Objectif de production compromis par des événements affectant la réputation de Boeing 

Cette situation devrait persister pendant un certain temps. Face aux problèmes de qualité récurrents rencontrés par le programme 737 MAX, Boeing a pris la décision de geler temporairement l’augmentation de sa production. Le constructeur américain a ainsi renoncé, pour le moment, à se projeter vers la cadence de production de 50 appareils par mois, tout en maintenant l’objectif à moyen terme pour la période 2025-2026. Cet objectif est cependant entaché d’obstacles, d’autant plus que Boeing continue d’attirer l’attention médiatique.
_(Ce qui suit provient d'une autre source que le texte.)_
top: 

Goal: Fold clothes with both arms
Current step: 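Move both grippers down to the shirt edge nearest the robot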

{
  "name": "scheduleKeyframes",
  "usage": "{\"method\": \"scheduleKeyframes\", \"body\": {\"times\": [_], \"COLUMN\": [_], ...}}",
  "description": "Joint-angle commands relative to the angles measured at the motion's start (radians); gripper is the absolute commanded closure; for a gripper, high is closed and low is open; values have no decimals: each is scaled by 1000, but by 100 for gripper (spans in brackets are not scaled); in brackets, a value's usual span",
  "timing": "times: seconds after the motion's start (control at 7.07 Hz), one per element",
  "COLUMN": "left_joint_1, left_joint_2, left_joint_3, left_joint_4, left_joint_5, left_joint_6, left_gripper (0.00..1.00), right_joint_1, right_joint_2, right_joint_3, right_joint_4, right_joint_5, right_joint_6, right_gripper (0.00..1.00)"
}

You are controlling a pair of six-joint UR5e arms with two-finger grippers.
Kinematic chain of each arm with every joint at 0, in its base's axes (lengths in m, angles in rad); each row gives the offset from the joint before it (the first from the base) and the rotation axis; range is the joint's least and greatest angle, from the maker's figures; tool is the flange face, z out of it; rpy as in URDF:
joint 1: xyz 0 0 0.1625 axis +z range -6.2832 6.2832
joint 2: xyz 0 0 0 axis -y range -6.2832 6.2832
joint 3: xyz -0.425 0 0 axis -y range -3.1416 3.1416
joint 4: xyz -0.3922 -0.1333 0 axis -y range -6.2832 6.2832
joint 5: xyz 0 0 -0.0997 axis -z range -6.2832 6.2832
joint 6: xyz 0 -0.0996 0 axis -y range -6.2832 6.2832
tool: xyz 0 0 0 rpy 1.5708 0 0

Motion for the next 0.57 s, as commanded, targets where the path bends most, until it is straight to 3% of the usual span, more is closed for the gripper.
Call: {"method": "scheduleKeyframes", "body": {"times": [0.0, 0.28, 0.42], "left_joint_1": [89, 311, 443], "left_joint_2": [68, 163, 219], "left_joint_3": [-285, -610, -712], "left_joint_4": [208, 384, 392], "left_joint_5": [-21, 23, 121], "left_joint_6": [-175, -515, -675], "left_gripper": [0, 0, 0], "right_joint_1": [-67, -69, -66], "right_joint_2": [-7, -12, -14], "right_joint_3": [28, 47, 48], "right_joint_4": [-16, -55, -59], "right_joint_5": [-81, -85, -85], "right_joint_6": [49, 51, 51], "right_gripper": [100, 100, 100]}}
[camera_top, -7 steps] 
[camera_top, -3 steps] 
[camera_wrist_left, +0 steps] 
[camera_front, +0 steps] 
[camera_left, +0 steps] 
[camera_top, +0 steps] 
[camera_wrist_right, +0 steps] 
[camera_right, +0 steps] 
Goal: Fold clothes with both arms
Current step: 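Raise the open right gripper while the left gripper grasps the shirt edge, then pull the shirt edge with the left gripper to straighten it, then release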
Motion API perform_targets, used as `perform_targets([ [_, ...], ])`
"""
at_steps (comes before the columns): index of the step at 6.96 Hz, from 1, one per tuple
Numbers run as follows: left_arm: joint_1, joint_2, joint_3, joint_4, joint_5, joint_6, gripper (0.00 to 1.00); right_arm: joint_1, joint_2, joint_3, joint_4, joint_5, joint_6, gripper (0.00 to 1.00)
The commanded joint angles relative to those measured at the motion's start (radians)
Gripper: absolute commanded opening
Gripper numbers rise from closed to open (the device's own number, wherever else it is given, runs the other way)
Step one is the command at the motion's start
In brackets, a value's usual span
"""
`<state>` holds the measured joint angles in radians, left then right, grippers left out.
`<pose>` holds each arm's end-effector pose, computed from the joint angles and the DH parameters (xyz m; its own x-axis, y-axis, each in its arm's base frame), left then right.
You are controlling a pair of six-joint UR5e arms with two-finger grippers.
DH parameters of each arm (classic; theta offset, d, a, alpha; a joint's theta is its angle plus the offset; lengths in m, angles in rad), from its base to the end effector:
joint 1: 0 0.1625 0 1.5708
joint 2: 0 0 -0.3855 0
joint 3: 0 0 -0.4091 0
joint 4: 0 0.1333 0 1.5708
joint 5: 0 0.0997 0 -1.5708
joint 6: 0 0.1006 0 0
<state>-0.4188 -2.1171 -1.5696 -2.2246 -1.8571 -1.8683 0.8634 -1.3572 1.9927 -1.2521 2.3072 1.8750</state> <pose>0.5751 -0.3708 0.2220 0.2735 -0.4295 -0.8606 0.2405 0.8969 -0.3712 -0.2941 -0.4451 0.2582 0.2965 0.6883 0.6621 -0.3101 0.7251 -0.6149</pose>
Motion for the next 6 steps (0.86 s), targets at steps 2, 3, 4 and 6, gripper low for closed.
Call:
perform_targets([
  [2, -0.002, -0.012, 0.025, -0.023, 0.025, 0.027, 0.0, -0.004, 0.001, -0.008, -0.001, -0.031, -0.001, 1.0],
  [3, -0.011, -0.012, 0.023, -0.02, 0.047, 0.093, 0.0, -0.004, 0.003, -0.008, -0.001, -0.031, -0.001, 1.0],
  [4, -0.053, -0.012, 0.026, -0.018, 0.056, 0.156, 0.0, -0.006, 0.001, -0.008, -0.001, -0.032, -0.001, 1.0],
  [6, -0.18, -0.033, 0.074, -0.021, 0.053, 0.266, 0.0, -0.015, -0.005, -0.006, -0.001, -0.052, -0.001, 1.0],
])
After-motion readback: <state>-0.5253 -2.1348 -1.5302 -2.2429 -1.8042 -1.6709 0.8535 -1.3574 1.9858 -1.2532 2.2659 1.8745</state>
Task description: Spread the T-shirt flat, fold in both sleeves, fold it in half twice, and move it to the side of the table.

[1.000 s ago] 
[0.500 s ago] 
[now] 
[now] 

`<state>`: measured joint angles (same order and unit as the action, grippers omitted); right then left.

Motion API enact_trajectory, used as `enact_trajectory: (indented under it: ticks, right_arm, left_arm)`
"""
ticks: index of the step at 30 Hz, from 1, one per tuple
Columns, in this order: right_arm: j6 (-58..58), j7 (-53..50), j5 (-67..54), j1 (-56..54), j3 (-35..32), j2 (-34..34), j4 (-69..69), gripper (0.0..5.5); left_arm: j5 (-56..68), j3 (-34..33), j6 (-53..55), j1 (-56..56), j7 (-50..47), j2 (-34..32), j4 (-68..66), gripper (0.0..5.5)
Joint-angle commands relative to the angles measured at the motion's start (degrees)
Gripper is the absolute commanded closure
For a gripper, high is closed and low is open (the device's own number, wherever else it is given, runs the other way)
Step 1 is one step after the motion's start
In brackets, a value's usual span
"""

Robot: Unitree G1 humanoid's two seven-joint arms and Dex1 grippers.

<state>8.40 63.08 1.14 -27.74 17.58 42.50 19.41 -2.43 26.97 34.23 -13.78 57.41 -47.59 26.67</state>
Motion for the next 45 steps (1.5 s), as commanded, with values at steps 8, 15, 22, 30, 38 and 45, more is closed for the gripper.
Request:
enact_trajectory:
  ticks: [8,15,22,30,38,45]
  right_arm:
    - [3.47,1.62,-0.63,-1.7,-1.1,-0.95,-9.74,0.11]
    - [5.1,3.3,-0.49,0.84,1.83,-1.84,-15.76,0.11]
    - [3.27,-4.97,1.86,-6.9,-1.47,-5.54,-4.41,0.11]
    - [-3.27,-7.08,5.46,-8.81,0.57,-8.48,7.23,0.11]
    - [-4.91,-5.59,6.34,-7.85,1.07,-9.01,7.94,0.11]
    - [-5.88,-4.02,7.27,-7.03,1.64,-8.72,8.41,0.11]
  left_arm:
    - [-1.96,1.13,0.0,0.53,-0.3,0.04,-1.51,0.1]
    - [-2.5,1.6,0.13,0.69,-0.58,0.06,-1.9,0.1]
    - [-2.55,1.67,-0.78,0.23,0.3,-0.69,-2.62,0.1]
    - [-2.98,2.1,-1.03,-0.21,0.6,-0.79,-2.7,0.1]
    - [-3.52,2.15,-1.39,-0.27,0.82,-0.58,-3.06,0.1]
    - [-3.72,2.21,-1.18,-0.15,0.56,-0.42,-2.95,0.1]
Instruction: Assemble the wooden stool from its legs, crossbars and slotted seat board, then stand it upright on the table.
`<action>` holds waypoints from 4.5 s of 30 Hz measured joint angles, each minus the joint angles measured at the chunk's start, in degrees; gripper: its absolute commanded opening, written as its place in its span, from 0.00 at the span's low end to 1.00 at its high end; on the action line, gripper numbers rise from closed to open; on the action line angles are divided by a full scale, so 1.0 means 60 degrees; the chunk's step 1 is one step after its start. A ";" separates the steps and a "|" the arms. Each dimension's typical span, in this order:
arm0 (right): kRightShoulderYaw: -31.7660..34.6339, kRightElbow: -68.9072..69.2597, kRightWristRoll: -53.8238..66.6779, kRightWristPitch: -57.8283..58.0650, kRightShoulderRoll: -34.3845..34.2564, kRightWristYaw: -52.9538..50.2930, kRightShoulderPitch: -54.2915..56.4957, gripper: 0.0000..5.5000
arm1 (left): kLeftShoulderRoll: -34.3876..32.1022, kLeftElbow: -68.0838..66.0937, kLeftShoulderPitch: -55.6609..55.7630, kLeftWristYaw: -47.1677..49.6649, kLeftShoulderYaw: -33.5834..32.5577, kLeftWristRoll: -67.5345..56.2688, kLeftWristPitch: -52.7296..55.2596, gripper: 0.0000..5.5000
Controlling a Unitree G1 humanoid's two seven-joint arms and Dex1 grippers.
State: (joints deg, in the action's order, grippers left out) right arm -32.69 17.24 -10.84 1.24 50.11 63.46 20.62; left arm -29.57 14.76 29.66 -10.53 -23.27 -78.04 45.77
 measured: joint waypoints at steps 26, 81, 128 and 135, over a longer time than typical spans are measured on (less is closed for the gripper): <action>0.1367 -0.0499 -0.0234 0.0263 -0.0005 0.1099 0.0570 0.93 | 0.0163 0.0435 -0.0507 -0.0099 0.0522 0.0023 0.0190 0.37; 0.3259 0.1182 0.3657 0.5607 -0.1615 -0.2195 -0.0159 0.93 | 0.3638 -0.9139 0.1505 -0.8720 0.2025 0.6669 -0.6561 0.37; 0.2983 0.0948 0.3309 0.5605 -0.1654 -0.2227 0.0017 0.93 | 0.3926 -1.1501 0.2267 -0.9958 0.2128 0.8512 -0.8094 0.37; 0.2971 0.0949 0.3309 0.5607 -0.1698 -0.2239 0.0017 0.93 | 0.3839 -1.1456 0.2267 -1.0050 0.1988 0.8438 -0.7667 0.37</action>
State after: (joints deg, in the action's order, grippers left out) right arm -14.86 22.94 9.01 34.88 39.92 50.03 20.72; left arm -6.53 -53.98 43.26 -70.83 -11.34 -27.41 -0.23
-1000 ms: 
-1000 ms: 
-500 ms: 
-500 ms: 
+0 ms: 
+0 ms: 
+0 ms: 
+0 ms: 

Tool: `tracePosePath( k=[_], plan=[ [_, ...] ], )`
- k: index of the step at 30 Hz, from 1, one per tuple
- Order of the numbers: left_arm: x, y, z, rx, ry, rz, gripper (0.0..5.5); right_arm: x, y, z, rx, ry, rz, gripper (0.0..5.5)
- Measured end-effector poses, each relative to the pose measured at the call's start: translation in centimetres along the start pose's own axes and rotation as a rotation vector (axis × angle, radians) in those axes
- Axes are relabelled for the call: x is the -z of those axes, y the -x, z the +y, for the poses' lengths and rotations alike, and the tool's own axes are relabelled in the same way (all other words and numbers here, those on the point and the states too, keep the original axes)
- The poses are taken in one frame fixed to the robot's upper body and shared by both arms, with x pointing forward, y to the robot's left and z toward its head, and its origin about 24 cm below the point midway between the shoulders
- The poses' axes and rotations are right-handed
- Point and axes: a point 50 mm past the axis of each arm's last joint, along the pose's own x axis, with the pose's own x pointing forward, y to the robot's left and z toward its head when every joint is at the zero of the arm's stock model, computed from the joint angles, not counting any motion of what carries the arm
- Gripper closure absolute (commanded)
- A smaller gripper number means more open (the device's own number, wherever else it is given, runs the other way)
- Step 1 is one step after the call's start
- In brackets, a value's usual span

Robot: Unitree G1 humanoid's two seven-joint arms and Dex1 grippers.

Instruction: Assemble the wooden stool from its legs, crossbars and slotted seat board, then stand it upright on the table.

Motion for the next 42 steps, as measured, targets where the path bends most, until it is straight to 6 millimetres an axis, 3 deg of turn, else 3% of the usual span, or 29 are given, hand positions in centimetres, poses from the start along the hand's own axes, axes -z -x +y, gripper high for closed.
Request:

En effet, il y a moins de dix jours, les passagers d’un vol United Airlines à destination de Boston ont vu se désintégrer sous leurs yeux le volet d’une aile, entraînant ainsi le déroutement en urgence du Boeing 757-200.

Un Boeing 777 perd une roue au décollage à l'aéroport de San Francisco

Un incident aérien a eu lieu le jeudi 7 mars lorsque qu'un Boeing 777 de la compagnie United Airlines a perdu une de ses roues au moment du décollage depuis l'aéroport de San Francisco. L'avion, initialement en route vers Osaka, au Japon, a été contraint d'effectuer un atterrissage d'urgence à Los Angeles. 

À bord de l'aéronef se trouvaient 235 passagers et 14 membres d'équipage. La roue du Boeing 777 a chuté sur le parking de l'aéroport, endommageant plusieurs véhicules, mais heureusement aucune victime n'a été signalée. 

Selon les déclarations de la compagnie United Airlines, l'avion était équipé de six roues sur chacun de ses deux trains d'atterrissage, garantissant ainsi la sécurité de l'atterrissage en cas de défaillance ou de perte d'une roue.

Cette série d'incidents récents souligne les défis considérables auxquels Boeing est confronté, remettant en question sa capacité à atteindre l'objectif de production fixé. Les problèmes médiatisés et les préoccupations croissantes en matière de qualité risquent de compromettre la confiance du public et des compagnies aériennes, rendant la réalisation de l'objectif ambitieux de production de 50 appareils par mois encore plus incertaine pour le constructeur aéronautique.